I had asthma as a kid; I was around 8 or 9 years old when I was diagnosed. Up until that doctor visit I was unaware that something was wrong and my body was not functioning as it should. I thought everyone experienced wheezing, a tightened chest and closed airways when it was cold outside or when they ran and got their heart rate up. I just dealt with it because I didn’t know there was another reality.
I experienced some shame around my asthma. I was the only kid I knew who had it, and it prevented me from being able to do what other kids did without breathing assistance. I also got made fun of, called a dork, for needing the assistance. It’s not cool to be the kid who says, “Wait up, guys!” as you get left in the middle of playing to take some hits off of your orange pocket-sized inhaler. I’m sure there were times I chose not to help myself in moments I needed to out of fear of being the center of a joke.

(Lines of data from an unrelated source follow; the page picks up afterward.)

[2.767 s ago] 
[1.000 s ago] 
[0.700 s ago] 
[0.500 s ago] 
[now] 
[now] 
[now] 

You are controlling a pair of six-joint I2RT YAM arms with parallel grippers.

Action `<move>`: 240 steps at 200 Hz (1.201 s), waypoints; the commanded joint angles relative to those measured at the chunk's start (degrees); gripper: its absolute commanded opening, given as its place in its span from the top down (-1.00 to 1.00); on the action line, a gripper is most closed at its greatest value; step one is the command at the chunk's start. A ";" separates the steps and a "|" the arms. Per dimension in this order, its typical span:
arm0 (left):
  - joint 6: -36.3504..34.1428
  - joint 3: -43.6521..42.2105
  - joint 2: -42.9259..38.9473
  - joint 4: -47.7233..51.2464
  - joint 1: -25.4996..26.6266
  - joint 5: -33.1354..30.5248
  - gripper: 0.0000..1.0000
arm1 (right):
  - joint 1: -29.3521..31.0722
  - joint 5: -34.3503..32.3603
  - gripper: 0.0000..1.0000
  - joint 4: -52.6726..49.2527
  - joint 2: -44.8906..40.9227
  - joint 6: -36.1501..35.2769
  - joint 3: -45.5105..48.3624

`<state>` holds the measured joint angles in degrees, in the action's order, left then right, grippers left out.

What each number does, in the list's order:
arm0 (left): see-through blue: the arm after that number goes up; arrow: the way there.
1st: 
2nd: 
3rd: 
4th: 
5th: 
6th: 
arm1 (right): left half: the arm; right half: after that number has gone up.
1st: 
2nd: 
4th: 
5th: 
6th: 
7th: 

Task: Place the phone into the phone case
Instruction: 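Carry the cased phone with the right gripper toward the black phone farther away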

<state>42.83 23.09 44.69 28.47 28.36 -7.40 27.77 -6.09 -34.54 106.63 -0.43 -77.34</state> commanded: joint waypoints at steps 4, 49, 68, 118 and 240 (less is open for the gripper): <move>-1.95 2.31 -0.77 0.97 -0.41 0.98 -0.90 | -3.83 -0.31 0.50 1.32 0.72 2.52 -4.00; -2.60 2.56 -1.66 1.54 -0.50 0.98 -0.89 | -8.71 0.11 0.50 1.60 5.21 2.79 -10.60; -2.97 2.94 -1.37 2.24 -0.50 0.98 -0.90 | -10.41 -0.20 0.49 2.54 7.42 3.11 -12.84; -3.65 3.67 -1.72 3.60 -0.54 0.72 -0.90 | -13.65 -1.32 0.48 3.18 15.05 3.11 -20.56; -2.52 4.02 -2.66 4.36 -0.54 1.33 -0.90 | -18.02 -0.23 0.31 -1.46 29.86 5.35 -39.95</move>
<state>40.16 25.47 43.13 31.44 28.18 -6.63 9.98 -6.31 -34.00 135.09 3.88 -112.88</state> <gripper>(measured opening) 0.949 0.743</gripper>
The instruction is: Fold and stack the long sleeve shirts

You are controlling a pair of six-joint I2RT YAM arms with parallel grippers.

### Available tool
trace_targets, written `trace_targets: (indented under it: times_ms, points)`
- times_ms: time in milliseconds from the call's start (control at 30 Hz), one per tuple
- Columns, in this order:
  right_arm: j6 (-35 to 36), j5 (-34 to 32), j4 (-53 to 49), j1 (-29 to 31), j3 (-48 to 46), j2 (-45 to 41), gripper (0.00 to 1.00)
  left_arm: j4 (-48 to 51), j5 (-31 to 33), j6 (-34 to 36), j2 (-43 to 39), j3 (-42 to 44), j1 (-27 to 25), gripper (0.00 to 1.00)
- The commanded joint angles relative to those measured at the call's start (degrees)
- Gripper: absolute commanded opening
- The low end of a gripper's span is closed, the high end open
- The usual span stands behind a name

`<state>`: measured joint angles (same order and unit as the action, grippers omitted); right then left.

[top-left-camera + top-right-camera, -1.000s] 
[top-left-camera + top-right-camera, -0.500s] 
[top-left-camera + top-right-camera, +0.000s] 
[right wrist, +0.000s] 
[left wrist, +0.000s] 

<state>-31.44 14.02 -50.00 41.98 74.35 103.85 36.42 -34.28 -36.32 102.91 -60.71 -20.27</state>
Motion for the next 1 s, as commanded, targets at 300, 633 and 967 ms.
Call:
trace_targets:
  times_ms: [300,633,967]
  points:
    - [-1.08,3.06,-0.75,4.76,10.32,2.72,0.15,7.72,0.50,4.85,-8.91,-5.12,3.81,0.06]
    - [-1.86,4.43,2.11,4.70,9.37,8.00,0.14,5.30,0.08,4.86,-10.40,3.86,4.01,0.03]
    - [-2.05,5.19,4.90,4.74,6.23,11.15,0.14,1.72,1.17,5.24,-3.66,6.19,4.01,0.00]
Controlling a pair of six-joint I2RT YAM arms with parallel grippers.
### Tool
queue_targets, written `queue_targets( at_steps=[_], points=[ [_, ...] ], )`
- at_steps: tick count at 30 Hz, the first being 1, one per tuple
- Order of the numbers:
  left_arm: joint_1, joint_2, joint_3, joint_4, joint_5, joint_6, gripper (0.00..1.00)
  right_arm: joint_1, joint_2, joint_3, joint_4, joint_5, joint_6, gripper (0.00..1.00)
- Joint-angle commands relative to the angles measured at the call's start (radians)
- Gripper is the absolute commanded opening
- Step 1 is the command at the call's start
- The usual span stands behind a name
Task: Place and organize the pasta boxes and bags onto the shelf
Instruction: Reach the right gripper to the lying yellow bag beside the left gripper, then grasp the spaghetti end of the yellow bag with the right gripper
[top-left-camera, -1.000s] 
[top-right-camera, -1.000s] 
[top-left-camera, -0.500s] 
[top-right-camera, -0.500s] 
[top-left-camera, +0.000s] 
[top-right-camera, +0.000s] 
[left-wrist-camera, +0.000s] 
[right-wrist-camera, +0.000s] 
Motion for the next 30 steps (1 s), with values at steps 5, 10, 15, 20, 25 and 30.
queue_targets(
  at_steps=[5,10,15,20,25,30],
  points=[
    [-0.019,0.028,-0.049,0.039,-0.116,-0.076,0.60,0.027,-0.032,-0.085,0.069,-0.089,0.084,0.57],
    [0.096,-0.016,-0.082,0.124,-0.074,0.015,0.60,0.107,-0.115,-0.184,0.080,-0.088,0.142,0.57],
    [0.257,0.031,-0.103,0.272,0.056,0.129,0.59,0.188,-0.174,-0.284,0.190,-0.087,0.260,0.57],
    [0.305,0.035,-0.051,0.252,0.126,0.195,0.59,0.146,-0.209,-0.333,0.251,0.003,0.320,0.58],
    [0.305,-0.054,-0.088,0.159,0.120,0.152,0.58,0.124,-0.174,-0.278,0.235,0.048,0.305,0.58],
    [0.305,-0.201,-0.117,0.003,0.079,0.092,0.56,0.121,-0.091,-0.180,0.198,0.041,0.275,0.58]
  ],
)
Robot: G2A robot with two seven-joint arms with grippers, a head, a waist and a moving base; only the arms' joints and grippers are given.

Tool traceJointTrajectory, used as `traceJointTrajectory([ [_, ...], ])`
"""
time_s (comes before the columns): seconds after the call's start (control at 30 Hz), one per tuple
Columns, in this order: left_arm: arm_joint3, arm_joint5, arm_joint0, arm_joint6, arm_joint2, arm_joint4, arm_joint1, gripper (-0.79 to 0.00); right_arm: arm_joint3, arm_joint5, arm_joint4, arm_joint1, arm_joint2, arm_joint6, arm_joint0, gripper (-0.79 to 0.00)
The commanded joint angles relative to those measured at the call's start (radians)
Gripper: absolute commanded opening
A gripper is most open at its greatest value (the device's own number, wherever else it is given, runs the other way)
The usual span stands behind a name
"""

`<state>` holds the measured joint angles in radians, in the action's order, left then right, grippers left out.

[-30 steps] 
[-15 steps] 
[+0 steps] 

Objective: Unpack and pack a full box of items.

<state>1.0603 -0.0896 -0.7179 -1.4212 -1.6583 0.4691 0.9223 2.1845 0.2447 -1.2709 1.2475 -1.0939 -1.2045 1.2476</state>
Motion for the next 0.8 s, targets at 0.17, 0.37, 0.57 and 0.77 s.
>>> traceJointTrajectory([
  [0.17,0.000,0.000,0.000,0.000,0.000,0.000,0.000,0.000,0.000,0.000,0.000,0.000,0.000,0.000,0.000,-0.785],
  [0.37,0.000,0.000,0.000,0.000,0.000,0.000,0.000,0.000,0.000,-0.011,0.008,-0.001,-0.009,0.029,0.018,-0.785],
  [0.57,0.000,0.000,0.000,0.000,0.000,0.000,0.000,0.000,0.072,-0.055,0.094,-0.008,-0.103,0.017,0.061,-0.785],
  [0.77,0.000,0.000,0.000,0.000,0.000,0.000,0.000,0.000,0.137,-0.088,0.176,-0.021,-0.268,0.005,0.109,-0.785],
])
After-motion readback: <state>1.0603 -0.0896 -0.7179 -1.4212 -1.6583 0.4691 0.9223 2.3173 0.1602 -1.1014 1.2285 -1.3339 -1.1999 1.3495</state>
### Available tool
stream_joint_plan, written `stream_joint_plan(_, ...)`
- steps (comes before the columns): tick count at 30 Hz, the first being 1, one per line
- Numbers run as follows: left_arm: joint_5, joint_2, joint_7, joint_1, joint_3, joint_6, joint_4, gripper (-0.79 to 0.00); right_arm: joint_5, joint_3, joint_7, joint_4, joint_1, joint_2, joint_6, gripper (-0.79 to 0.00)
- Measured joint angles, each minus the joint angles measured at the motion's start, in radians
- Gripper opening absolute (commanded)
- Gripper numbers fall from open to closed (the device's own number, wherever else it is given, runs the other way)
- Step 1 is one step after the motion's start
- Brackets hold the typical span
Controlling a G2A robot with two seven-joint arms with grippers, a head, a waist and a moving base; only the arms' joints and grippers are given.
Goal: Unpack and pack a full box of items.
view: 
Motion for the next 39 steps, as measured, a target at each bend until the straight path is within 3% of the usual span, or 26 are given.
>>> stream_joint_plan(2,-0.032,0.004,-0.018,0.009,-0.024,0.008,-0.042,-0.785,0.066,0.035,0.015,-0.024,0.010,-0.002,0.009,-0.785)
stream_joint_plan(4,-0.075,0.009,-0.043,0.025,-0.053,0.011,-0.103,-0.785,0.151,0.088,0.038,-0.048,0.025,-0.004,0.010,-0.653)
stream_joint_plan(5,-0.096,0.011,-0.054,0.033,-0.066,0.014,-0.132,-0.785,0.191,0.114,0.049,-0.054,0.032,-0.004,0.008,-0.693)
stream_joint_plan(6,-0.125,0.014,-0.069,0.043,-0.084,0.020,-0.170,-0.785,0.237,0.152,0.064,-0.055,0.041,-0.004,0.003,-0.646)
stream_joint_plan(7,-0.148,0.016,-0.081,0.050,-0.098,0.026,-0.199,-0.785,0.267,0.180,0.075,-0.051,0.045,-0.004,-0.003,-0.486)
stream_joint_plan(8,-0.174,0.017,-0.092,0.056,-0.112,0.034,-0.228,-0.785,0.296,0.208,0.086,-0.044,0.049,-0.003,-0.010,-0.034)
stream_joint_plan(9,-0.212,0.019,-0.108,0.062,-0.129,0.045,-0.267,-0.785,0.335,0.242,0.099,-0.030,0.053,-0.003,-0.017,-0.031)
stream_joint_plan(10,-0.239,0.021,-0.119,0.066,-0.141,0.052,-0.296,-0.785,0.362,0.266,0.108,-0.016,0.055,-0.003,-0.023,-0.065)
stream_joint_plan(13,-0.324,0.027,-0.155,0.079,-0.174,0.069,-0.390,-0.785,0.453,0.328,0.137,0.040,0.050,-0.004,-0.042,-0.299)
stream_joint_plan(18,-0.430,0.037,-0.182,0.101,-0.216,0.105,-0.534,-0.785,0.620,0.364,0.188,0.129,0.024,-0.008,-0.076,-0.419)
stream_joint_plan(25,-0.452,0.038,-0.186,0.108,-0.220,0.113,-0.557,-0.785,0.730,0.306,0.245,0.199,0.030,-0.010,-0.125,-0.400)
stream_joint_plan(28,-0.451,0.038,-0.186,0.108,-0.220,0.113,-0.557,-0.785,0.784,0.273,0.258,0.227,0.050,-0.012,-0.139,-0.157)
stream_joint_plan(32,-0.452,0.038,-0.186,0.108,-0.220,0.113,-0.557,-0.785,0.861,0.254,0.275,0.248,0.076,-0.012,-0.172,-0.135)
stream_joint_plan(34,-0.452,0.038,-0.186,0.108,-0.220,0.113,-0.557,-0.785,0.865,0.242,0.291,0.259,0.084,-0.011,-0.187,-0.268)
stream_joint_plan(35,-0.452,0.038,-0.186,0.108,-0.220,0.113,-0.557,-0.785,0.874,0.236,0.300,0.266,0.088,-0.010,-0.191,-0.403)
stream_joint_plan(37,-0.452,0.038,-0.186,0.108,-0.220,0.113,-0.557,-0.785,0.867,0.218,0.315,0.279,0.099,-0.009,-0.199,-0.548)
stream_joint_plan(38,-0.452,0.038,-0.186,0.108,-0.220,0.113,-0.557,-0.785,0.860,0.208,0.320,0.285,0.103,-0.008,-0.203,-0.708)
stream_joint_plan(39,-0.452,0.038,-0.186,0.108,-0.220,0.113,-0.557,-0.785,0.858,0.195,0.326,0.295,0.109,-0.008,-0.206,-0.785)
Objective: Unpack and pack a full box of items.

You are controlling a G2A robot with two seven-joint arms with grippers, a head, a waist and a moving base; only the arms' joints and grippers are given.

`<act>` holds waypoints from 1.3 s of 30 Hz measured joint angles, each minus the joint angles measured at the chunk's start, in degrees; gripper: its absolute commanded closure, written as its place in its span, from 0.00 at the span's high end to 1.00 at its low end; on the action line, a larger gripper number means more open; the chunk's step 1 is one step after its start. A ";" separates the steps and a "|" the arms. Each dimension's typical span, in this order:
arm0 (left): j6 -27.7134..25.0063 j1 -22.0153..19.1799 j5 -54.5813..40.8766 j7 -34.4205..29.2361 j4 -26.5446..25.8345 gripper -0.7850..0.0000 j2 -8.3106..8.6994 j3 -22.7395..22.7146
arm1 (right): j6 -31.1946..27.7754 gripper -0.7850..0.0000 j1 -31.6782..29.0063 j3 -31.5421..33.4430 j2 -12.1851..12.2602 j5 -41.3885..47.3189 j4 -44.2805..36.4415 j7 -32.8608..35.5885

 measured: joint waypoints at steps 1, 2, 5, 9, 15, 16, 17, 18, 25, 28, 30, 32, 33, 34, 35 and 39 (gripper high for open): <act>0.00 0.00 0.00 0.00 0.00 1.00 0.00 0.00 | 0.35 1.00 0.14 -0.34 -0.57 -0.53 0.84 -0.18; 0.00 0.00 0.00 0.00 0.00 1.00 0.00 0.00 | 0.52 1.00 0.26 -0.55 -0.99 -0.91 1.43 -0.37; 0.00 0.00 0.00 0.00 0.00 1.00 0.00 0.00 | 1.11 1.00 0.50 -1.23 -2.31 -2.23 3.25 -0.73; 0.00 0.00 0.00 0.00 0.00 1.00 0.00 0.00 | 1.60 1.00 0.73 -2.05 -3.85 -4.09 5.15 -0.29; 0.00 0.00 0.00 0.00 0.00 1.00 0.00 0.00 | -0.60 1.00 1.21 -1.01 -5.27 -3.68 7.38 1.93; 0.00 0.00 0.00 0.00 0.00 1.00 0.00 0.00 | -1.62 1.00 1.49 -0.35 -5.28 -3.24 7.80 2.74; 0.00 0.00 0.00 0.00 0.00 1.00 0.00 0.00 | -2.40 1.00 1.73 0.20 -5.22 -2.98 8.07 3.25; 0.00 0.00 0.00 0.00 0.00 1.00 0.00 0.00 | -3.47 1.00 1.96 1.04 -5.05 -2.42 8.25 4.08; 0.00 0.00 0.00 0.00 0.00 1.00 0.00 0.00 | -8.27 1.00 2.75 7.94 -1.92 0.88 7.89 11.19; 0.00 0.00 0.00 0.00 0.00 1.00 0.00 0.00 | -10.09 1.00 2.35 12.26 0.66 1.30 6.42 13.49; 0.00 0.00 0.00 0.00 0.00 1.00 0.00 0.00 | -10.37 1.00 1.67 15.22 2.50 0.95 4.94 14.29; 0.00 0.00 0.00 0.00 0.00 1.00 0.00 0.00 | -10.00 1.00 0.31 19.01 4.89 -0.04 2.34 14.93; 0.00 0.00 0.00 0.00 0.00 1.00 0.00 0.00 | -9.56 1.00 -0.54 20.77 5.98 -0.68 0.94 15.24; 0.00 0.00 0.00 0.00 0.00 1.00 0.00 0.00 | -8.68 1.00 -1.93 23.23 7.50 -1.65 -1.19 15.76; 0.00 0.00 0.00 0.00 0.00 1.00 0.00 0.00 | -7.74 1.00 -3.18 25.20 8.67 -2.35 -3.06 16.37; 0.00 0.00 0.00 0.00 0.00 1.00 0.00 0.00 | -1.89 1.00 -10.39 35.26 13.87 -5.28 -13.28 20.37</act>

I grew out of my asthmatic condition around college. I could go for a run without my throat closing or worry that someone would find me unconscious in a gutter because my esophagus failed me somewhere around mile two. I recall feeling a freedom from not being reliant upon a plastic tube to bring me back to normal breathing capacity.
While that aliment got nipped in the bud, in my mid-20’s I developed what I now know to be panic attacks.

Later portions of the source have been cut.